Records from a data source
——

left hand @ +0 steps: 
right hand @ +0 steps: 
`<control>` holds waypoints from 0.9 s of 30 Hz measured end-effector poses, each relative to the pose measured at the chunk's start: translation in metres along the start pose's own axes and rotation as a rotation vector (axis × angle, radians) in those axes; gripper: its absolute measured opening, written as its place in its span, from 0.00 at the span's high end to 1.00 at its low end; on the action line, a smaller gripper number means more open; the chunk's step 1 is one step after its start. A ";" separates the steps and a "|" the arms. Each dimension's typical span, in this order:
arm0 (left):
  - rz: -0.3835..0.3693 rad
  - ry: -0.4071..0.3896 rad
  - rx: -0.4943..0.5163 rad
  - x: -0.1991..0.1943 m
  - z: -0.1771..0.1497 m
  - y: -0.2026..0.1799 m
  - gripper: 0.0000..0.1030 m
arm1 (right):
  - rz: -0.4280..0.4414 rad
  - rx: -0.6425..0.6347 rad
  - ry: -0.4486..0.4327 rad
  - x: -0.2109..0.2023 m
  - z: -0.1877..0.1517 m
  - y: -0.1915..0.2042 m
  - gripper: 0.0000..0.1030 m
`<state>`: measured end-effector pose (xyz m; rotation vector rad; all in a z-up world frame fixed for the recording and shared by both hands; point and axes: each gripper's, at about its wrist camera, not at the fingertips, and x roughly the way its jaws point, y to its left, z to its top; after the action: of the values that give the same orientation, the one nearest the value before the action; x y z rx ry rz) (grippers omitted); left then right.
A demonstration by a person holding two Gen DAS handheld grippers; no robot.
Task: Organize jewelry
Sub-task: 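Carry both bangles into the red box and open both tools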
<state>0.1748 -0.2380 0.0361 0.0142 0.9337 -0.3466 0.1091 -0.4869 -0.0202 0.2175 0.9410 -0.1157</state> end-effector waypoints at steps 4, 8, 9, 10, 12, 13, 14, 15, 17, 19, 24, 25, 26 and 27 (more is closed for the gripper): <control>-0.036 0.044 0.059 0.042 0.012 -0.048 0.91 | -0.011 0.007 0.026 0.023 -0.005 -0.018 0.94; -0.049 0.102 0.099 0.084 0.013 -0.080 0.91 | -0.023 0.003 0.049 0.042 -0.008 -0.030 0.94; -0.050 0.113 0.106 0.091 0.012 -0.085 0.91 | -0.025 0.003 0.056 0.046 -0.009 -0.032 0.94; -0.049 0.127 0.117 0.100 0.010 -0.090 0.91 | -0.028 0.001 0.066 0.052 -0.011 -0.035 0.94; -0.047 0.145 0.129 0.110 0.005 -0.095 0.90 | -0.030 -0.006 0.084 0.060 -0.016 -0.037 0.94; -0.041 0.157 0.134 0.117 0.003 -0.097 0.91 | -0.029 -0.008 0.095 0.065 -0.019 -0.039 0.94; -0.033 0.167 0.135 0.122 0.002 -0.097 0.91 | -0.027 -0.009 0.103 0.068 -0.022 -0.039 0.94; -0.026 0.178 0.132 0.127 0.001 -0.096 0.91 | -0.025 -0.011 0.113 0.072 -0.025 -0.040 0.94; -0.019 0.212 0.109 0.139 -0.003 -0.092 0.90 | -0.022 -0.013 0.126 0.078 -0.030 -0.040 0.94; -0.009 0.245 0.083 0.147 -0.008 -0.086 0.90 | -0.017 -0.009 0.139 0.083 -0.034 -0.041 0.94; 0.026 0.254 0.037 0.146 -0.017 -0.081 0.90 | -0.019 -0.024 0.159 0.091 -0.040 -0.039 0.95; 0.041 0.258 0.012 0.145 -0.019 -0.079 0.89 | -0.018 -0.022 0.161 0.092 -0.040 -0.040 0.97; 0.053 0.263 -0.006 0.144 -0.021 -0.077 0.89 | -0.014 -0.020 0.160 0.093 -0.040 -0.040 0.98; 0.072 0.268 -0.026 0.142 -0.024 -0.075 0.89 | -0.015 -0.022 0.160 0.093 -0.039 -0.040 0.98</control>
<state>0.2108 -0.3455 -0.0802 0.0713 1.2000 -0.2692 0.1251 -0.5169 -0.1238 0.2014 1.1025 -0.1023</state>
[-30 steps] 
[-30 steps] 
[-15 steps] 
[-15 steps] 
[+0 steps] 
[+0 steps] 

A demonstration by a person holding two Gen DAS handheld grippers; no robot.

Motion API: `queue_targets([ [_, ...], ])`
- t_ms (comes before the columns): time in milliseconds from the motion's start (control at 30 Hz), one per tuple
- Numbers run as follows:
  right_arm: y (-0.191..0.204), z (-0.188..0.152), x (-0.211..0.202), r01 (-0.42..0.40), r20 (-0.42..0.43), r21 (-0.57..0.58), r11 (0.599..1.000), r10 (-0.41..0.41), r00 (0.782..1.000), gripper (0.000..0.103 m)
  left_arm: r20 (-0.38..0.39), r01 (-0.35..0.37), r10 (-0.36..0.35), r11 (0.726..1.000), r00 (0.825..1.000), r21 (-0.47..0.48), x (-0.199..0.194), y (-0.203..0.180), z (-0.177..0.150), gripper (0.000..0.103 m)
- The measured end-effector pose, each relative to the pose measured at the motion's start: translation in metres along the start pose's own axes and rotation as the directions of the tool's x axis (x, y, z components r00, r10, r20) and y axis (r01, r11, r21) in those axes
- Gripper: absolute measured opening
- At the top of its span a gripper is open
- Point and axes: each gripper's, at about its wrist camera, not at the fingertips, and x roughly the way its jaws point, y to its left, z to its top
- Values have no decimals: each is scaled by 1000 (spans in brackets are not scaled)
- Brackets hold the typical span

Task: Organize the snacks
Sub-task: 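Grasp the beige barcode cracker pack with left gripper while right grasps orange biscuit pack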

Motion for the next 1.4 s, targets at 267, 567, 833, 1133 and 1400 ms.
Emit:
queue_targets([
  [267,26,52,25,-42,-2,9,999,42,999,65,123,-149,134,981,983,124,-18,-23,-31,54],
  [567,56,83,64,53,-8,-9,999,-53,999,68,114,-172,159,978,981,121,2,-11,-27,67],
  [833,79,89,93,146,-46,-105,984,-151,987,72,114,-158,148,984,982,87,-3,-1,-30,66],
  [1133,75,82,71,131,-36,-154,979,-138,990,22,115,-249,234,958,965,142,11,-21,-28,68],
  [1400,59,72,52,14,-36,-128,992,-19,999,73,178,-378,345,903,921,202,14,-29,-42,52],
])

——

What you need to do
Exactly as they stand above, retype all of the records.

Output
left hand @ +0 steps: 
right hand @ +0 steps: 
`<control>` holds waypoints from 0.9 s of 30 Hz measured end-effector poses, each relative to the pose measured at the chunk's start: translation in metres along the start pose's own axes and rotation as a rotation vector (axis × angle, radians) in those axes; gripper: its absolute measured opening, written as its place in its span, from 0.00 at the span's high end to 1.00 at its low end; on the action line, a smaller gripper number means more open; the chunk's step 1 is one step after its start. A ";" separates the steps and a "|" the arms. Each dimension's typical span, in this order:
arm0 (left):
  - rz: -0.3835..0.3693 rad
  - ry: -0.4071..0.3896 rad
  - rx: -0.4943..0.5163 rad
  - x: -0.1991..0.1943 m
  - z: -0.1771..0.1497 m
  - y: -0.2026..0.1799 m
  - gripper: 0.0000..0.1030 m
arm1 (right):
  - rz: -0.4280..0.4414 rad
  - rx: -0.6425..0.6347 rad
  - ry: -0.4486..0.4327 rad
  - x: -0.2109..0.2023 m
  - z: -0.1877..0.1517 m
  - y: -0.1915..0.2042 m
  - gripper: 0.0000..0.1030 m
`<state>`: measured end-effector pose (xyz m; rotation vector rad; all in a z-up world frame fixed for the recording and shared by both hands; point and axes: each gripper's, at about its wrist camera, not at the fingertips, and x roughly the way its jaws point, y to its left, z to its top; after the action: of the values that give the same orientation, the one nearest the value before the action; x y z rx ry rz) (grippers omitted); left then right.
A demonstration by a person holding two Gen DAS handheld grippers; no robot.
Task: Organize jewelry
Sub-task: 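Carry both bangles into the red box and open both tools
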<state>0.1748 -0.2380 0.0361 0.0142 0.9337 -0.3466 0.1091 -0.4869 -0.0202 0.2175 0.9410 -0.1157</state> end-effector waypoints at steps 4, 8, 9, 10, 12, 13, 14, 15, 17, 19, 24, 25, 26 and 27 (more is closed for the gripper): <control>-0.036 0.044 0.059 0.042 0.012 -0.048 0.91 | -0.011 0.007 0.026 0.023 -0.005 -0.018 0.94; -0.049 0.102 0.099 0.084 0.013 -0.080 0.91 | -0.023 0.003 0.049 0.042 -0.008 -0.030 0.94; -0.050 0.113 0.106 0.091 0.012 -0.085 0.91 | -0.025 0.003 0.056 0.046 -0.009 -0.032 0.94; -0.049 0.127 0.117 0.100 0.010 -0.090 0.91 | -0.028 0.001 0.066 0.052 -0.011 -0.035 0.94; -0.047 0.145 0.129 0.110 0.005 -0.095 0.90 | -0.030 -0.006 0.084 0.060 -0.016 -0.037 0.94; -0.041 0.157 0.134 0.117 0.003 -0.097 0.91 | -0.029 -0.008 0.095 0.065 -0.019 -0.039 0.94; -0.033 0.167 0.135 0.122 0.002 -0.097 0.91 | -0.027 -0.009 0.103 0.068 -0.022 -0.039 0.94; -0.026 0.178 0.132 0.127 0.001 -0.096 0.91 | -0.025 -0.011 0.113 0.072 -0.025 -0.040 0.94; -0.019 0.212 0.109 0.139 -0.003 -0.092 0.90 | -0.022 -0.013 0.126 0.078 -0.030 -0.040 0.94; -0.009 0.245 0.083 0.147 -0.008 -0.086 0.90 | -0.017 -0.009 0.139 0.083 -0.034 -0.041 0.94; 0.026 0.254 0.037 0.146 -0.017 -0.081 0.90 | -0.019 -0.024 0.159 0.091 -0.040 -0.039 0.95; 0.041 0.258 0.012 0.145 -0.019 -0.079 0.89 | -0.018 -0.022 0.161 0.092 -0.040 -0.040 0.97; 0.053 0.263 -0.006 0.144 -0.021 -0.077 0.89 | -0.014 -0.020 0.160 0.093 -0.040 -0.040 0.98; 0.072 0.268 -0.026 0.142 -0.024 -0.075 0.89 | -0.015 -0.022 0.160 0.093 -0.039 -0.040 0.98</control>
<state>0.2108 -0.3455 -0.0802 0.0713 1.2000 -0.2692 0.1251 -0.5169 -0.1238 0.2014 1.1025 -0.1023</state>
[-30 steps] 
[-30 steps] 
[-15 steps] 
[-15 steps] 
[+0 steps] 
[+0 steps] 

A demonstration by a person holding two Gen DAS handheld grippers; no robot.

Motion API: `queue_targets([ [_, ...], ])`
- t_ms (comes before the columns): time in milliseconds from the motion's start (control at 30 Hz), one per tuple
- Numbers run as follows:
  right_arm: y (-0.191..0.204), z (-0.188..0.152), x (-0.211..0.202), r01 (-0.42..0.40), r20 (-0.42..0.43), r21 (-0.57..0.58), r11 (0.599..1.000), r10 (-0.41..0.41), r00 (0.782..1.000), gripper (0.000..0.103 m)
  left_arm: r20 (-0.38..0.39), r01 (-0.35..0.37), r10 (-0.36..0.35), r11 (0.726..1.000), r00 (0.825..1.000), r21 (-0.47..0.48), x (-0.199..0.194), y (-0.203..0.180), z (-0.177..0.150), gripper (0.000..0.103 m)
- The measured end-effector pose, each relative to the pose measured at the motion's start: translation in metres along the start pose's own axes and rotation as the directions of the tool's x axis (x, y, z components r00, r10, r20) and y axis (r01, r11, r21) in those axes
- Gripper: absolute measured opening
- At the top of its span a gripper is open
- Point and axes: each gripper's, at about its wrist camera, not at the fingertips, and x roughly the way its jaws point, y to its left, z to its top
- Values have no decimals: each is scaled by 1000 (spans in brackets are not scaled)
- Brackets hold the typical span

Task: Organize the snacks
Sub-task: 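Grasp the beige barcode cracker pack with left gripper while right grasps orange biscuit pack
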
Motion for the next 1.4 s, targets at 267, 567, 833, 1133 and 1400 ms.
Emit:
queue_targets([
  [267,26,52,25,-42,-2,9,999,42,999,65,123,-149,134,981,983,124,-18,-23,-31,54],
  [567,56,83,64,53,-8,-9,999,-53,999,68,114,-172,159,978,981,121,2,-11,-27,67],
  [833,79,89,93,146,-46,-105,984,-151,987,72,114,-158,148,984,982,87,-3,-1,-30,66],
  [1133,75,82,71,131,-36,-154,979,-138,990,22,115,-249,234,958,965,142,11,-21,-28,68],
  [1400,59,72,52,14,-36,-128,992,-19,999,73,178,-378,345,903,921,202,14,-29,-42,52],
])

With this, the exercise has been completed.